Additionally, tournaments have been held in Bahrain, India, Brazil and Australia, with discussions of North America as a potential new area for growth.
The players have therefore become international sportsmen, accustomed to airport terminals, bad hotel TV and chronic jet lag.
Graeme Dott suffered from the latter illness at the 2002 China Open. His original flight from Glasgow to Heathrow was delayed so he missed his connecting flight to Shanghai. After several hours, he took a later plane and arrived in China in the middle of the night, exhausted after 18 hours of travel.
Collapsing on arrival, he slept through two alarm calls and woke up just 15 minutes before his game. Jumping out of bed – without even having time to put on a pair of underwear – he put on his cardigan and ran outside to get a taxi.
The taxi first got stuck in traffic before the driver admitted he had gotten lost. Dott finally got out and walked half a mile to the site. He was docked two frames for late arrival and lost the match. The trip home must have been even longer, especially for the person sitting next to him on the plane.

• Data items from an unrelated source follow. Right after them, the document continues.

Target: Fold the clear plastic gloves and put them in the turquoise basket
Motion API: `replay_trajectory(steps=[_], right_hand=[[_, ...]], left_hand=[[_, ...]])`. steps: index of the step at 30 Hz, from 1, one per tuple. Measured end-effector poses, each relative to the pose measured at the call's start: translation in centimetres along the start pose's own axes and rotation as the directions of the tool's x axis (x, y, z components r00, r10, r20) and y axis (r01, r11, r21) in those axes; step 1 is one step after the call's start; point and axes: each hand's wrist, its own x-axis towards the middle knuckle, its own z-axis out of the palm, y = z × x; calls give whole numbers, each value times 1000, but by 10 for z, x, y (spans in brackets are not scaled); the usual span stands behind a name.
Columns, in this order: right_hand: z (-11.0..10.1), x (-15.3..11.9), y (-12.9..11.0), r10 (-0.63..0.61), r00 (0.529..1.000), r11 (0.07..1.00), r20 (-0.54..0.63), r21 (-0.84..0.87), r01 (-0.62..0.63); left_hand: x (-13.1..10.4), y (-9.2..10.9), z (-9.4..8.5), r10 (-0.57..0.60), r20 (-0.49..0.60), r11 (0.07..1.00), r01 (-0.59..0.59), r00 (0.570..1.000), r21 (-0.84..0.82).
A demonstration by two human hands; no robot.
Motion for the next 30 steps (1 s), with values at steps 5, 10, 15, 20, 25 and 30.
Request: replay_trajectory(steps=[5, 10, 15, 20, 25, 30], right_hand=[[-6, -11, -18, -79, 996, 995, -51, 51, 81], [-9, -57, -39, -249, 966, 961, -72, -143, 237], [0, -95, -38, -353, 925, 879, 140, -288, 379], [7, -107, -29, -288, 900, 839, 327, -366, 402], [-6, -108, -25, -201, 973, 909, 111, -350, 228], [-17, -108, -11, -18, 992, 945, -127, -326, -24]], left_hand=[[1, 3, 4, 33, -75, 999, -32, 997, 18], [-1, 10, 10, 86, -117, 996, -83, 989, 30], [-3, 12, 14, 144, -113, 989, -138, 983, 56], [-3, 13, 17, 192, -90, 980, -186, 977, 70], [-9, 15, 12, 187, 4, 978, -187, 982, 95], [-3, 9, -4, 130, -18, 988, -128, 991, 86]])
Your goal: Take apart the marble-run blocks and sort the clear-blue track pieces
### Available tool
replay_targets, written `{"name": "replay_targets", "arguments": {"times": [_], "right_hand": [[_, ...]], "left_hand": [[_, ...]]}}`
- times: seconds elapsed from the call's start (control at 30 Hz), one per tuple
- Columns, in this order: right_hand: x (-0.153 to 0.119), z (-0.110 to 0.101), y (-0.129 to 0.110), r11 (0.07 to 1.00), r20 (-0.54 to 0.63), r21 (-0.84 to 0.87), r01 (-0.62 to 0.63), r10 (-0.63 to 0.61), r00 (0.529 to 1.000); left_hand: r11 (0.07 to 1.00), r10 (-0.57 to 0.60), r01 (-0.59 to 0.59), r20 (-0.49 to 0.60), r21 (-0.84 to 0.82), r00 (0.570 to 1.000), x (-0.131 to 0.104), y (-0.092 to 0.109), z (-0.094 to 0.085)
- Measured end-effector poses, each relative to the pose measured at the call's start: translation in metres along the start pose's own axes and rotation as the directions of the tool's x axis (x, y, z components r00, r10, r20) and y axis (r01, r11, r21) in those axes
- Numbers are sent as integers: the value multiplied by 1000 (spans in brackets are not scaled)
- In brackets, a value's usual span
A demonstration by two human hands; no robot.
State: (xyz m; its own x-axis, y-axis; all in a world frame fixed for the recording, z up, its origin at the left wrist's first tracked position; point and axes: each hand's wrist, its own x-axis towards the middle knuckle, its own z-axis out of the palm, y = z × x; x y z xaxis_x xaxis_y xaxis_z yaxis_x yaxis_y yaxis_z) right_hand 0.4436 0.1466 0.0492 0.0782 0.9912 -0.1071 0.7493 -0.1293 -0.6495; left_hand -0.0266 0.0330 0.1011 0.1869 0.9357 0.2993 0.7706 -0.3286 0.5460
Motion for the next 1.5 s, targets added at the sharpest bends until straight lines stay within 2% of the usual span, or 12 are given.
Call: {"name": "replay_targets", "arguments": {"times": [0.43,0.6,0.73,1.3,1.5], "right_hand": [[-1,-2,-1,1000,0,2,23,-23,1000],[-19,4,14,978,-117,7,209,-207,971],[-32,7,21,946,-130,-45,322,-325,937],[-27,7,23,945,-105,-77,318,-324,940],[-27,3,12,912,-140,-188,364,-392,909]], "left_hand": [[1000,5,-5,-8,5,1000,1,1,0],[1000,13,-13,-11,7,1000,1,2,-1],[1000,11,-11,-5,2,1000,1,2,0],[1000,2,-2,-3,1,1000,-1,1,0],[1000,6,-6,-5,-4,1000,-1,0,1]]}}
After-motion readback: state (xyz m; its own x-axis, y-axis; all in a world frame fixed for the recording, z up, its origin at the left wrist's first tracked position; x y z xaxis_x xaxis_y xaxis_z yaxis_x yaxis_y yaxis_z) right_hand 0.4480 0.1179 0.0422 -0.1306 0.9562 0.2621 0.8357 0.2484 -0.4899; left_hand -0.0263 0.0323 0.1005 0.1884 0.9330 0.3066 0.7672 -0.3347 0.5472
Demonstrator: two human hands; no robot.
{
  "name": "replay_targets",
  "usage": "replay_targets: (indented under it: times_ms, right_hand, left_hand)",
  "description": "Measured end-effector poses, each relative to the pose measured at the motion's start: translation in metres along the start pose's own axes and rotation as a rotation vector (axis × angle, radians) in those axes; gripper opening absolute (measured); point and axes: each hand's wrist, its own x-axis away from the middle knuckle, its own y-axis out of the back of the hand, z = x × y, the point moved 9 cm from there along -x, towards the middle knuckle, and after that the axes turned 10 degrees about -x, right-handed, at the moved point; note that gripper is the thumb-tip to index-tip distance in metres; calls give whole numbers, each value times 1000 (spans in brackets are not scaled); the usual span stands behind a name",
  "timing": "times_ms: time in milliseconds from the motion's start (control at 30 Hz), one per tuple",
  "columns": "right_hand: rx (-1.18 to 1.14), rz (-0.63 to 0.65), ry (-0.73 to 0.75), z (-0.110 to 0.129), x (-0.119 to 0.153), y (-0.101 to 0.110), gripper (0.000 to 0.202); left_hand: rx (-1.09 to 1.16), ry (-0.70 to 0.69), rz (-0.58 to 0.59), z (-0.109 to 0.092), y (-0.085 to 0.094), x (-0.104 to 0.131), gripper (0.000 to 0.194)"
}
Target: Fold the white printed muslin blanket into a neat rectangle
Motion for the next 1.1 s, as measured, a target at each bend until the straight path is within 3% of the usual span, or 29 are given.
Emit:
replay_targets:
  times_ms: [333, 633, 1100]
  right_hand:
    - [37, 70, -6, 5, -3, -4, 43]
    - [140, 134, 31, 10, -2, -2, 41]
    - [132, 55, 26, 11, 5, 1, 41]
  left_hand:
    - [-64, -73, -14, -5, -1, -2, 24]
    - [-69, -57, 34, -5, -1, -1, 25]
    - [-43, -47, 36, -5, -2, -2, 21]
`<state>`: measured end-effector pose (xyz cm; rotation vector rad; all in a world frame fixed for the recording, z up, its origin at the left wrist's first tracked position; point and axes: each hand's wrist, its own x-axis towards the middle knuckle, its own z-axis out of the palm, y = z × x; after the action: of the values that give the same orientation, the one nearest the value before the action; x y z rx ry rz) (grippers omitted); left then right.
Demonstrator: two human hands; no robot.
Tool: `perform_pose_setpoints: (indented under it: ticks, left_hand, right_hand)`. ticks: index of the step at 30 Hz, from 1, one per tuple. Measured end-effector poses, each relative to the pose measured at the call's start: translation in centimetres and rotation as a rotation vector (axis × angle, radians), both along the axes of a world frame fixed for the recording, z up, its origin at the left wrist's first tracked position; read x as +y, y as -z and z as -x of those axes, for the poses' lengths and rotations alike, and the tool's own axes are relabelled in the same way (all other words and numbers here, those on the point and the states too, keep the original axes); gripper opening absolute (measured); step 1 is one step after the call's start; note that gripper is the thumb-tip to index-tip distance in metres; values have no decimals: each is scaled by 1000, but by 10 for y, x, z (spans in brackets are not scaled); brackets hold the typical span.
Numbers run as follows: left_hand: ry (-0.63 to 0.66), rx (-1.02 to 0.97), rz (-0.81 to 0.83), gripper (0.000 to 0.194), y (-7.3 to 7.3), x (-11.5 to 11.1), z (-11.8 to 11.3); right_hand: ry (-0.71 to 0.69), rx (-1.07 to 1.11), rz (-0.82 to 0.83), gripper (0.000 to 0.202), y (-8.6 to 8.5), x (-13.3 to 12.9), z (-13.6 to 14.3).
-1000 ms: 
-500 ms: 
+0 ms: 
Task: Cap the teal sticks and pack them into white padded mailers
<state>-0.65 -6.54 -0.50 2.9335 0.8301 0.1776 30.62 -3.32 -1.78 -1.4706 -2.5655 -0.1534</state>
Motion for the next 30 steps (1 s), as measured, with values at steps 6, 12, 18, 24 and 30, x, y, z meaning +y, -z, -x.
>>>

It was at this same event that an 18-year-old Mark Selby, unaccustomed to traveling abroad, was so bewildered that he got up at one o’clock, put on his billiard equipment and tried to organize transport to the place of his match. together. You had to point out to him that it was dark outside because it was night, not afternoon, and his match wasn’t until 12 o’clock.
Barry Hearn played a key role in the global growth of snooker
Image credit: Getty Images
A player even booked a hotel once in a completely different country from the one in which the event was taking place, but despite these misadventures, sports professionals have an opportunity that is not offered to most: to travel and discover different cultures. In doing so, they take snooker to new audiences.
Under Hearn’s stewardship for a decade of the World Snooker Tour, the game is run more professionally than ever. It still has a UK base but its global reach has expanded, as evidenced by some of the circuit’s recent winners, including Zhao Xintong and Fan Zhengyi (China), Neil Robertson (Australia), Luca Brecel (Belgium) and Hossein Vafaei ( Iran). The women’s world title was won by Nutcharat Wongharuthai (Thailand) and the world junior title by Anton Kasakov (Ukraine).
Eurosport can take much of the credit for spreading the gospel of snooker to territories previously underexposed to the sport. Global online streaming now means major events in the game can be watched anywhere on the planet.
The Turkish Masters marks another step forward for snooker into another promising territory. It’s a five-year deal with a top prize of £100,000. Plus, it’s a chance for players and fans to experience something different.
This new event is sponsored by a hotel chain called Nirvana. So, here we are now. Entertain us.